Exercise:
Using the listing below, copy exactly each line from the one that has "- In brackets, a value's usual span" through the one that has "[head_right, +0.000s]"; omit the pictures.

Dataset below:

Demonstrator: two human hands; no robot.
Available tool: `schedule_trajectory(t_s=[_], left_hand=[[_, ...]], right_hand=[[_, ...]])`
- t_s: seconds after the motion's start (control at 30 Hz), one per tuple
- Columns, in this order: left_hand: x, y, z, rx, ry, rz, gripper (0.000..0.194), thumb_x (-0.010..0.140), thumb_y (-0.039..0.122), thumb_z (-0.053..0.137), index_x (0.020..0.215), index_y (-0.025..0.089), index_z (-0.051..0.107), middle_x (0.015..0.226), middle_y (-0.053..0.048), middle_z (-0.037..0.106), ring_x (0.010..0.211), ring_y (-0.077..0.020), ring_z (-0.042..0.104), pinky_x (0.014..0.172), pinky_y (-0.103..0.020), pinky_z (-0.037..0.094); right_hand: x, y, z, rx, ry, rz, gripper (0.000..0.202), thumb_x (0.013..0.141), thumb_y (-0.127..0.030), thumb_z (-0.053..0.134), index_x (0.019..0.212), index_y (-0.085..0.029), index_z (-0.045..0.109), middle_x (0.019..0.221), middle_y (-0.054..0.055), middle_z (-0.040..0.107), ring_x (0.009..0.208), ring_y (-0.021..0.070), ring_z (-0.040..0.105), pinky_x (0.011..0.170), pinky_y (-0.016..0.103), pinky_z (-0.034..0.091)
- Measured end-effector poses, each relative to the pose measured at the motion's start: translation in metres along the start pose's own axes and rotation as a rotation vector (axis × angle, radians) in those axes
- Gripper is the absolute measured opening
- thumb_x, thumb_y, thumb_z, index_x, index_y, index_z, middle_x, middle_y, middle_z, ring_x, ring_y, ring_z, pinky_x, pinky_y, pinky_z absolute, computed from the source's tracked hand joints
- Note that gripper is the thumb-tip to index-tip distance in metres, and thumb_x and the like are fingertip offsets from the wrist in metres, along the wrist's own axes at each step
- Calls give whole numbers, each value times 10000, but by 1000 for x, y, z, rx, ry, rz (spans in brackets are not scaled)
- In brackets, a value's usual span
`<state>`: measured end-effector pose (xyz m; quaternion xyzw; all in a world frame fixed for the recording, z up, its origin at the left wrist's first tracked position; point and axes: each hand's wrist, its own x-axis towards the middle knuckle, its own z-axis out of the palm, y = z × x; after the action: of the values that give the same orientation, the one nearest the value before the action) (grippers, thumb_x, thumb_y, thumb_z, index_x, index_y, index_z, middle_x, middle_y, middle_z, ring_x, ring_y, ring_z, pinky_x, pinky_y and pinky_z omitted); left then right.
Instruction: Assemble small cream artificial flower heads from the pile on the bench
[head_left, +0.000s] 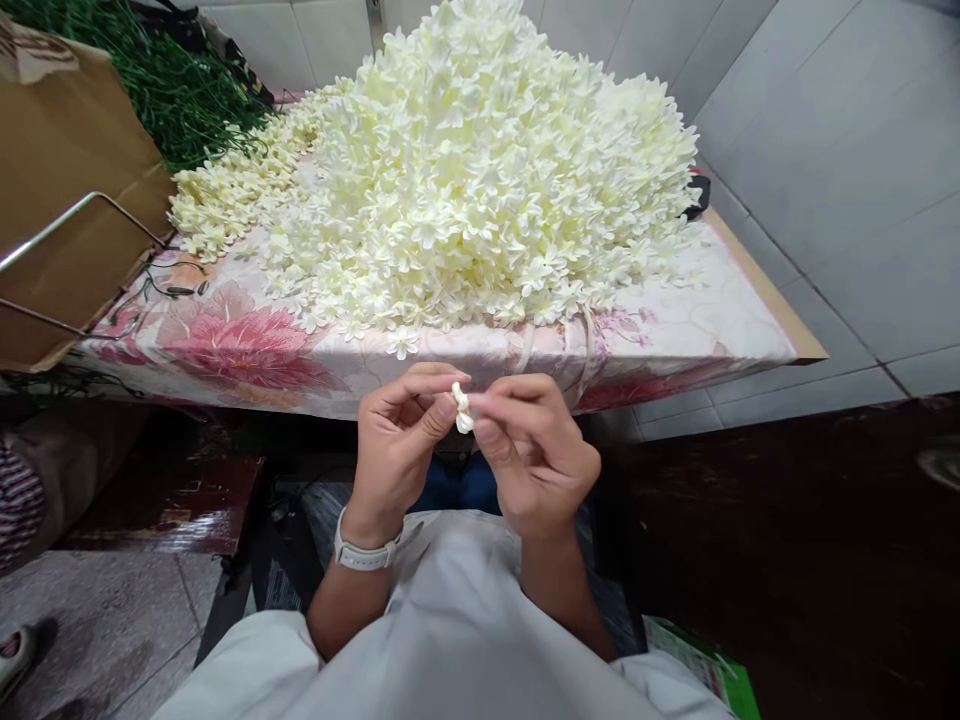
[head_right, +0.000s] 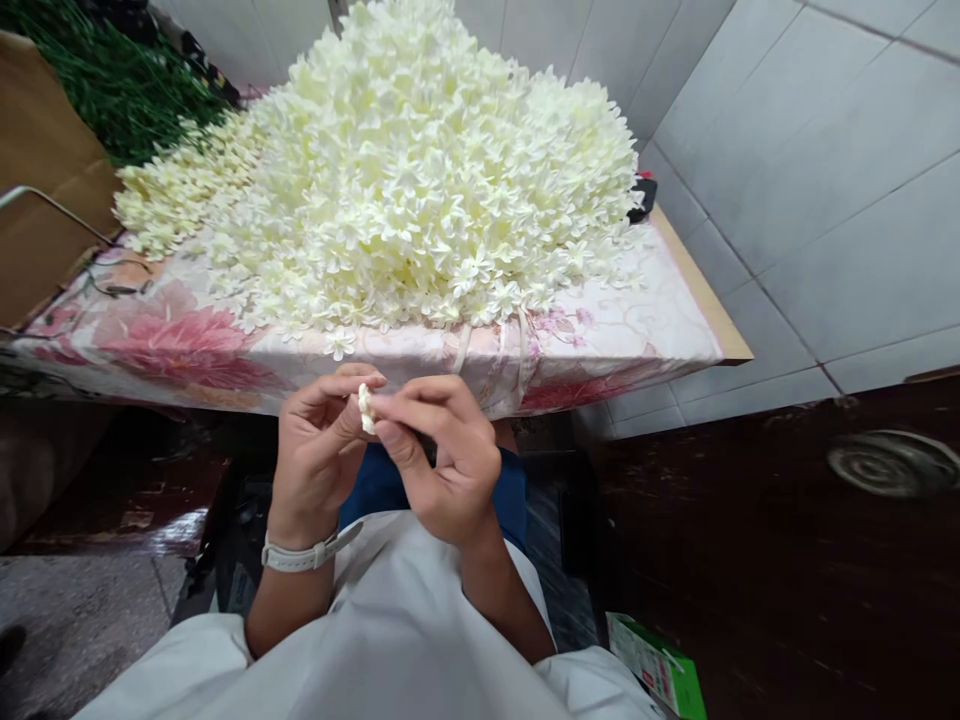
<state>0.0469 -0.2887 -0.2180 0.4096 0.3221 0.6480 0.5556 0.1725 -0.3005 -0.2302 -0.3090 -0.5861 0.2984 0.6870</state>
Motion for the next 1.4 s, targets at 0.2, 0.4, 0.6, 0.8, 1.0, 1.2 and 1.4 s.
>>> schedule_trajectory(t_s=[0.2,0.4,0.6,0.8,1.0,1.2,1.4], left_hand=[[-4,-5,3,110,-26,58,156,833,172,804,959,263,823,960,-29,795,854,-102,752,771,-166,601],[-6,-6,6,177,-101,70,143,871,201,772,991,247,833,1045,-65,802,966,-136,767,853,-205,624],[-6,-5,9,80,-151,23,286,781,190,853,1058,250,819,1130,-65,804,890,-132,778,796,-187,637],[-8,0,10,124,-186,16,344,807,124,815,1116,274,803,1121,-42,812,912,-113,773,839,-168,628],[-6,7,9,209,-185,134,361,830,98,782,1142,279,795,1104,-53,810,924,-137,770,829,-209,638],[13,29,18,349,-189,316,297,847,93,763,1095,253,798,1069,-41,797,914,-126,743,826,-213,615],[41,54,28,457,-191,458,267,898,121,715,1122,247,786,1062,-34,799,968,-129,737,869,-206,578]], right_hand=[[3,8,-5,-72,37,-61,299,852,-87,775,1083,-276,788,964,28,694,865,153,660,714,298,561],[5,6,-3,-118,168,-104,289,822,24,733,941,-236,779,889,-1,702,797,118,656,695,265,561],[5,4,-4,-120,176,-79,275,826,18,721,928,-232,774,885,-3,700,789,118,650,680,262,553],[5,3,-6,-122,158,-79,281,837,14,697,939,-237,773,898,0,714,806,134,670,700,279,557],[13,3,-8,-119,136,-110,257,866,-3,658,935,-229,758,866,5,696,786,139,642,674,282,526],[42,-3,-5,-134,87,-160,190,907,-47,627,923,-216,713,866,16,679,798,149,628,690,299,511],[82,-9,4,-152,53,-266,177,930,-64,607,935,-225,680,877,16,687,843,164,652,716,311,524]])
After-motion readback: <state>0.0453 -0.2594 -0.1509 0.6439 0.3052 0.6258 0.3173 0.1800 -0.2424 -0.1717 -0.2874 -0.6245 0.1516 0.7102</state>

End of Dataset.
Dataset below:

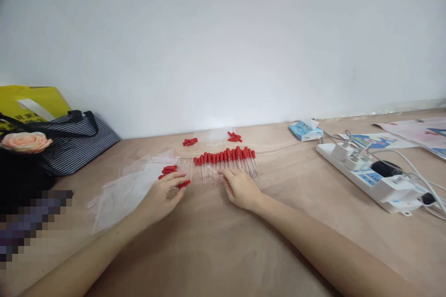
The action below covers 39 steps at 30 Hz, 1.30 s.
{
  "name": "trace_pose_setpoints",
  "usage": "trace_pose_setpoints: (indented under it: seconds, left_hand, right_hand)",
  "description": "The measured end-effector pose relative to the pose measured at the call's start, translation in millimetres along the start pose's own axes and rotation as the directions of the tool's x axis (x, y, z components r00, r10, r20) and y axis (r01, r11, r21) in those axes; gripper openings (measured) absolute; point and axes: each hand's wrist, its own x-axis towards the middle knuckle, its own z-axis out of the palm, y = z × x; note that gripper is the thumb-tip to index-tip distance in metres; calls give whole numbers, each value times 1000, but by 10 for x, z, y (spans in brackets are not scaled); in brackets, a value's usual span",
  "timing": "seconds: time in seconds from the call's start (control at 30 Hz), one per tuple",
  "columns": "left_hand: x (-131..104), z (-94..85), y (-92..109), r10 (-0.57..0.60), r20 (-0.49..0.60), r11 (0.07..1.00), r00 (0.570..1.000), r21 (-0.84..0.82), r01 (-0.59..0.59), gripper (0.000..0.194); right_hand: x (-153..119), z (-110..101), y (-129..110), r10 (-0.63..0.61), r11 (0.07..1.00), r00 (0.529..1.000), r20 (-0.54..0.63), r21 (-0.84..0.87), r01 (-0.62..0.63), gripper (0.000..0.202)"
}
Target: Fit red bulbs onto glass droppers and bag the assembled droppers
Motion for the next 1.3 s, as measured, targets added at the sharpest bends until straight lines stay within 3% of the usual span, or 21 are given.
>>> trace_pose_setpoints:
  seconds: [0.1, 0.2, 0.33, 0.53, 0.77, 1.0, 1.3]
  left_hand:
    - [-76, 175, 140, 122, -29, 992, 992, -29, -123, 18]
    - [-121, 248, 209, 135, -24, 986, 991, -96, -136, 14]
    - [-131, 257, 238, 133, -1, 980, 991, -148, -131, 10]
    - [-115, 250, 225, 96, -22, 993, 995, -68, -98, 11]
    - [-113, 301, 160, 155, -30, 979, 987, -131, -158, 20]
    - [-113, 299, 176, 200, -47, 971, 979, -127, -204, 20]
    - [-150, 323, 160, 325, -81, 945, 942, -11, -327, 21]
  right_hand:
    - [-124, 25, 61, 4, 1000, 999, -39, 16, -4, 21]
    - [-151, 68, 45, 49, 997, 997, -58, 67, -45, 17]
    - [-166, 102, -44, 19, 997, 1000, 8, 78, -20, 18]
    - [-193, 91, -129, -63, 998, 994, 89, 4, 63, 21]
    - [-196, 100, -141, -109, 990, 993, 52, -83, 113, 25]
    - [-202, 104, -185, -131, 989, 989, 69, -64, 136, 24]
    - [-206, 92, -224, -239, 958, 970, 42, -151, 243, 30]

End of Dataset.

Response to this task:
- In brackets, a value's usual span
`<state>`: measured end-effector pose (xyz m; quaternion xyzw; all in a world frame fixed for the recording, z up, its origin at the left wrist's first tracked position; point and axes: each hand's wrist, its own x-axis towards the middle knuckle, its own z-axis out of the palm, y = z × x; after the action: of the values that give the same orientation, the one nearest the value before the action) (grippers, thumb_x, thumb_y, thumb_z, index_x, index_y, index_z, middle_x, middle_y, middle_z, ring_x, ring_y, ring_z, pinky_x, pinky_y and pinky_z omitted); left then right.
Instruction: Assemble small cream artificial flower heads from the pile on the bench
[head_left, +0.000s] 
[head_right, +0.000s] 

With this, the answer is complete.